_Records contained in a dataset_
"""

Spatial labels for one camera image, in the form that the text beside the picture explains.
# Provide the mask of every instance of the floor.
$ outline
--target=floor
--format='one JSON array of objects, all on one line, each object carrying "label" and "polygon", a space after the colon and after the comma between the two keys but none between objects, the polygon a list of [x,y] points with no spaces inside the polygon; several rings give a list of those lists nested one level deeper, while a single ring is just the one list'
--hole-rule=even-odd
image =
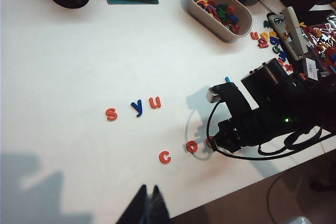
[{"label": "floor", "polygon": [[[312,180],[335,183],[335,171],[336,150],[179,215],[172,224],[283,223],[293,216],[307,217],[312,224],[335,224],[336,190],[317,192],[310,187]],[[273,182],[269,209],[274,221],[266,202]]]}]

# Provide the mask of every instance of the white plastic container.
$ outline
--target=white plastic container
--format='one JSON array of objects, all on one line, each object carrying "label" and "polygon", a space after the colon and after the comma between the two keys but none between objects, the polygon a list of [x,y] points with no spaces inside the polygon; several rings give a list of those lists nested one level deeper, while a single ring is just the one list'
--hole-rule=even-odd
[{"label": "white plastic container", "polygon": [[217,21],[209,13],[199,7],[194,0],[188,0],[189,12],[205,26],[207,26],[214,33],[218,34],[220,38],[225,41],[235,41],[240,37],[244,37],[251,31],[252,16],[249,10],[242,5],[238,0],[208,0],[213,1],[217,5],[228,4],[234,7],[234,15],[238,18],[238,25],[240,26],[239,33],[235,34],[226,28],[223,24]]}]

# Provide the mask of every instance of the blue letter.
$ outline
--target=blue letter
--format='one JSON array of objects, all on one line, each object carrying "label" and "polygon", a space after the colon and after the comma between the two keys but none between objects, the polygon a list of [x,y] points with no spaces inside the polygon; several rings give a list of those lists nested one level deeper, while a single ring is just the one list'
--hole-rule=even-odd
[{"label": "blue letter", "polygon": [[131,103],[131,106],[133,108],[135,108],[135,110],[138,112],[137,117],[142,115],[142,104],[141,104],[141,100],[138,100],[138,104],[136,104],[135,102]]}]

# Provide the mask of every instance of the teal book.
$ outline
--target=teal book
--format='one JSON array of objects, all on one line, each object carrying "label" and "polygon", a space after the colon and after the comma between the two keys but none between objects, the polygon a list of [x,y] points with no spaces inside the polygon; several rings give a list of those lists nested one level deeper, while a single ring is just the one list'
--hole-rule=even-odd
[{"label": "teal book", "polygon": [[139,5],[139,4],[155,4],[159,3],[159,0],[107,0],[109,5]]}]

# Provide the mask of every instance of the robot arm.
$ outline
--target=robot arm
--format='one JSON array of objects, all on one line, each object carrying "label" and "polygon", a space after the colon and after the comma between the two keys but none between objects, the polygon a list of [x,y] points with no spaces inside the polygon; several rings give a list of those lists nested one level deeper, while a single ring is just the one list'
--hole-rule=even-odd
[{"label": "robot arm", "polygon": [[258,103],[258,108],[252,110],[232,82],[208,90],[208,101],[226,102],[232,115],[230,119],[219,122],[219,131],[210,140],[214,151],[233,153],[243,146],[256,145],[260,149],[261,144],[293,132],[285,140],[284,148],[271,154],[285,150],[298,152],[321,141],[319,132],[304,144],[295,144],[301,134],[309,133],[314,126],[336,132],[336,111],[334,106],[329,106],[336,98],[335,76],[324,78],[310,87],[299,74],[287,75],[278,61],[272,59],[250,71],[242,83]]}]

"""
"""

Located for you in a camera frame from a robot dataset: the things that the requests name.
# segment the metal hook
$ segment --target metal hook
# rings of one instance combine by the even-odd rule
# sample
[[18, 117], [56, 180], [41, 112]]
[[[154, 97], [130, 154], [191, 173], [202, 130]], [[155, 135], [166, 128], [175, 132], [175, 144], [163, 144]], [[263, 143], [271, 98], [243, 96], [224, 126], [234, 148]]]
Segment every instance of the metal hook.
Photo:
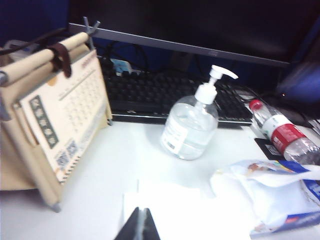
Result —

"""

A line belongs in the answer if it contains the word "mask"; copy every such line from the data above.

_EXERCISE RESPONSE_
# Provide the mask of every instance of the floor.
# Provide the mask of every instance of the white plastic container.
# Provide the mask of every instance of the blue letter.
# Provide the mask of every instance of the teal book.
# Provide the mask of every instance of the robot arm.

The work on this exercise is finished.